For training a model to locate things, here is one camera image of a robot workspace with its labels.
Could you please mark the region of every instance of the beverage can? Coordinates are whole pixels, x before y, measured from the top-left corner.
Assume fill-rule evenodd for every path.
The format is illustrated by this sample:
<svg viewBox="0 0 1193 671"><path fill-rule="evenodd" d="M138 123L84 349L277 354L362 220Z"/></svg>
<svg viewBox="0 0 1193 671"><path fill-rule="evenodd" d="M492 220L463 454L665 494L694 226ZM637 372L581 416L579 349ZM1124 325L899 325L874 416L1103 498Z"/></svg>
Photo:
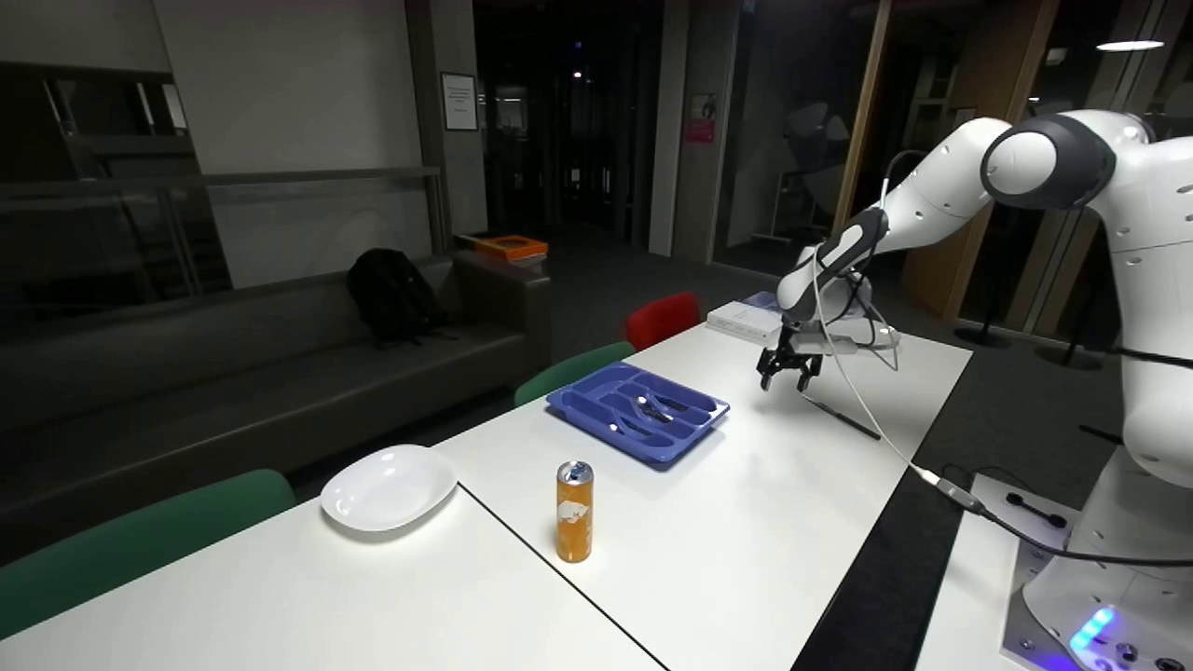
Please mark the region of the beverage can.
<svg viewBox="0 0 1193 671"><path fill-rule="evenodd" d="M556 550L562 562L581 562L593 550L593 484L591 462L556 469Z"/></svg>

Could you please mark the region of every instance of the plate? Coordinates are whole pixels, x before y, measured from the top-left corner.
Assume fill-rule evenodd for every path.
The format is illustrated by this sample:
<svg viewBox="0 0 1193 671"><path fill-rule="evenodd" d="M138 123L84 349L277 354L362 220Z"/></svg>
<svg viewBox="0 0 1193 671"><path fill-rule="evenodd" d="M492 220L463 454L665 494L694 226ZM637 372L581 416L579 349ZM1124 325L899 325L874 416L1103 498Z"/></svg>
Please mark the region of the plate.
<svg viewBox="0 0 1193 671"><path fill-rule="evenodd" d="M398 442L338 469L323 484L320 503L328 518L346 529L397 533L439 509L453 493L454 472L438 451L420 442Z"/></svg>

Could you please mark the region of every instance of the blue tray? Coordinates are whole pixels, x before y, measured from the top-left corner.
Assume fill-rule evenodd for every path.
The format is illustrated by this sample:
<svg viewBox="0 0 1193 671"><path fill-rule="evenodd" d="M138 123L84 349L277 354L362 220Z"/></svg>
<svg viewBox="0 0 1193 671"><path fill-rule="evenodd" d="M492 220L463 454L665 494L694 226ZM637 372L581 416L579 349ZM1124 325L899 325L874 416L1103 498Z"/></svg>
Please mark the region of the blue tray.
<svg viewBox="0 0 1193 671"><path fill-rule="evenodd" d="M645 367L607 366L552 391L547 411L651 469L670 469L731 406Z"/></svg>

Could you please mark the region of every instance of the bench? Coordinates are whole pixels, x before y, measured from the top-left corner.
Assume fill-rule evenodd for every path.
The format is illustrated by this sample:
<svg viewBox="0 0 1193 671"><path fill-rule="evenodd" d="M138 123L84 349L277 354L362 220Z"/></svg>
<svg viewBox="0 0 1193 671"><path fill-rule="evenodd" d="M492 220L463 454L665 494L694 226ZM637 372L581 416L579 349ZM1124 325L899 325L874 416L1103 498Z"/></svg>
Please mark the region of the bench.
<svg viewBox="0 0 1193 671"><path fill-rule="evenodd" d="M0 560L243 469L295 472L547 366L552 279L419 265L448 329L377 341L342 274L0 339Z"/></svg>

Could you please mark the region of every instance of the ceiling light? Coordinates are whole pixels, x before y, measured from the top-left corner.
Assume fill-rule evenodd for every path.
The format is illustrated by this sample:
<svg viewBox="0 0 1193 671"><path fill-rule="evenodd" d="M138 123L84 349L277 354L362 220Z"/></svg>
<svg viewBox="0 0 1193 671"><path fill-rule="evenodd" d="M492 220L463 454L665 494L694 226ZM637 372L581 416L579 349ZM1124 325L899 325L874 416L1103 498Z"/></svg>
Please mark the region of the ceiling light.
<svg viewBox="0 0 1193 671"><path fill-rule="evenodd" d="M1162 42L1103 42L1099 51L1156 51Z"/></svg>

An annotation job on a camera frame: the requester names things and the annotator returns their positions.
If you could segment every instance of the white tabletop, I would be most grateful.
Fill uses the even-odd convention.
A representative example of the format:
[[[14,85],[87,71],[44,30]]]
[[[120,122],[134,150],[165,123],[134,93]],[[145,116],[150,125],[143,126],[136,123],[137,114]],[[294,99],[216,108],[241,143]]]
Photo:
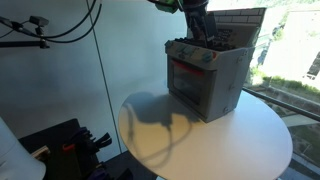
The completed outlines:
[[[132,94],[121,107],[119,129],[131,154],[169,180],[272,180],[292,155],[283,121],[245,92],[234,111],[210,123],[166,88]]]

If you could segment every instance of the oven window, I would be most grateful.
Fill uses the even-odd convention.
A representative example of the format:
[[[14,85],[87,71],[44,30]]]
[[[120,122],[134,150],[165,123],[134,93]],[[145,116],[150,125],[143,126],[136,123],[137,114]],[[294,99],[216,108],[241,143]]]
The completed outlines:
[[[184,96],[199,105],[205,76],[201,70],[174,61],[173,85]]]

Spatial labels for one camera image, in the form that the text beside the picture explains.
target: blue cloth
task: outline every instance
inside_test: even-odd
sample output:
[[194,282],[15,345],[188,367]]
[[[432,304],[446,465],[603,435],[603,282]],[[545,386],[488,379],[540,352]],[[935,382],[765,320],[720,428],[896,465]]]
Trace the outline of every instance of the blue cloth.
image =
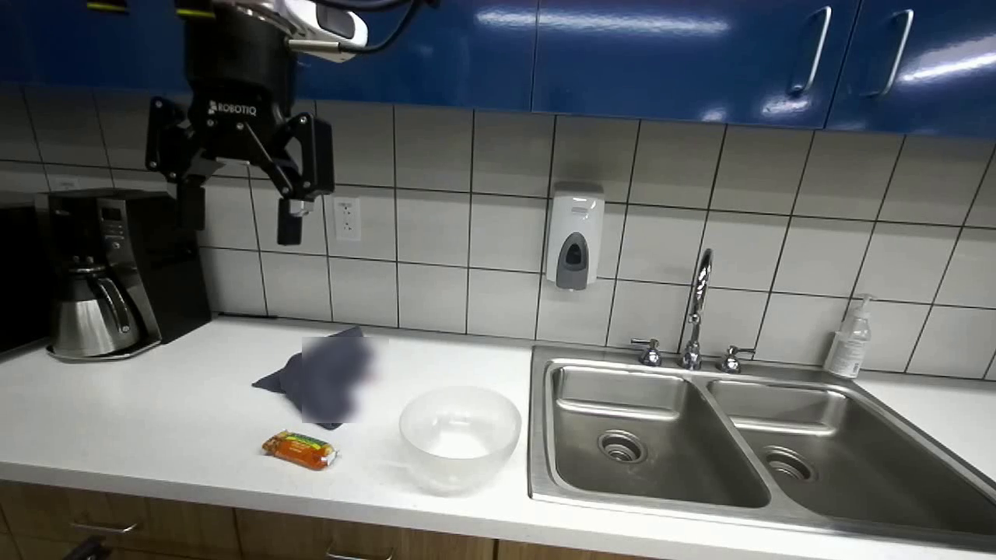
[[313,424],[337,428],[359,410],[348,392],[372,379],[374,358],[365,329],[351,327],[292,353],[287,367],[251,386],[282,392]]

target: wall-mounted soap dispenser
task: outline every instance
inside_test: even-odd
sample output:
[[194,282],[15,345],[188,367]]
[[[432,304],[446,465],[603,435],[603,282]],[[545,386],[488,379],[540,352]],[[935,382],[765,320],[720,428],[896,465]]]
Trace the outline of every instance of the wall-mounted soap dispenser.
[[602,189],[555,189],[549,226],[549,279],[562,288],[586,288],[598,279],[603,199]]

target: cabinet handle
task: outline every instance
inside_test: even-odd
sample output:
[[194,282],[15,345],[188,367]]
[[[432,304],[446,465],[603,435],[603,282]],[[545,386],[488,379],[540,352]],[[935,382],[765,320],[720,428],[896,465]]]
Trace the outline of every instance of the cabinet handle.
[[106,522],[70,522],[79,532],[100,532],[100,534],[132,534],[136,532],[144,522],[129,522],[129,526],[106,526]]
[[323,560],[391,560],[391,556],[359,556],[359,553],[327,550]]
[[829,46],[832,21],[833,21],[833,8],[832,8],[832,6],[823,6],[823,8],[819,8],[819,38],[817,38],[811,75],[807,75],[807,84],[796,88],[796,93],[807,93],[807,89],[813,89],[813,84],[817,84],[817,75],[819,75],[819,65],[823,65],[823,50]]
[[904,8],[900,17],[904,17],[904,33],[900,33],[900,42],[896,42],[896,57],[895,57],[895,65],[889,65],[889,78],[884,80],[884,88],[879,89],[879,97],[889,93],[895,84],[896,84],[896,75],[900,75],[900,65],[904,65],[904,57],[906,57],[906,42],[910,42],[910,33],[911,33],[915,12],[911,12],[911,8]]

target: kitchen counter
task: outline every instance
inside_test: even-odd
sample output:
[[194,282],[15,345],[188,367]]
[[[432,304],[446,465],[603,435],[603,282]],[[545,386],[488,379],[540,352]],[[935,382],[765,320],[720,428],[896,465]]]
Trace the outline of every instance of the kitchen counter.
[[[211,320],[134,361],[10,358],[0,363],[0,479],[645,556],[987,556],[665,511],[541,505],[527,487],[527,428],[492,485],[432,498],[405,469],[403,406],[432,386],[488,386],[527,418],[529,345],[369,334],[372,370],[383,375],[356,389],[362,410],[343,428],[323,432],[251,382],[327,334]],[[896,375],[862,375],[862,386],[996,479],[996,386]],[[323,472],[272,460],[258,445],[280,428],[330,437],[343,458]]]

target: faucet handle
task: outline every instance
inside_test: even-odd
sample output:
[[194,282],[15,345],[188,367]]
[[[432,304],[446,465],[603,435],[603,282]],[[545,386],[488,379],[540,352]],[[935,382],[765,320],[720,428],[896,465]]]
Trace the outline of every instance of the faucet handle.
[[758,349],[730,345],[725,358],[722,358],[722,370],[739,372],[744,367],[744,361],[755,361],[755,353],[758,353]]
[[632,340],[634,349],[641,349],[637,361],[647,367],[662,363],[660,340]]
------------------------------------------------------------------------
Problem. Whenever a line above contains "camera", copy that line.

Reply to the task.
For training a model to locate things, here is one camera image of a robot workspace with its labels.
An annotation job on a camera frame: the requester names things and the annotator returns their positions.
Spatial labels for one camera image, in the form that the text beside the picture explains.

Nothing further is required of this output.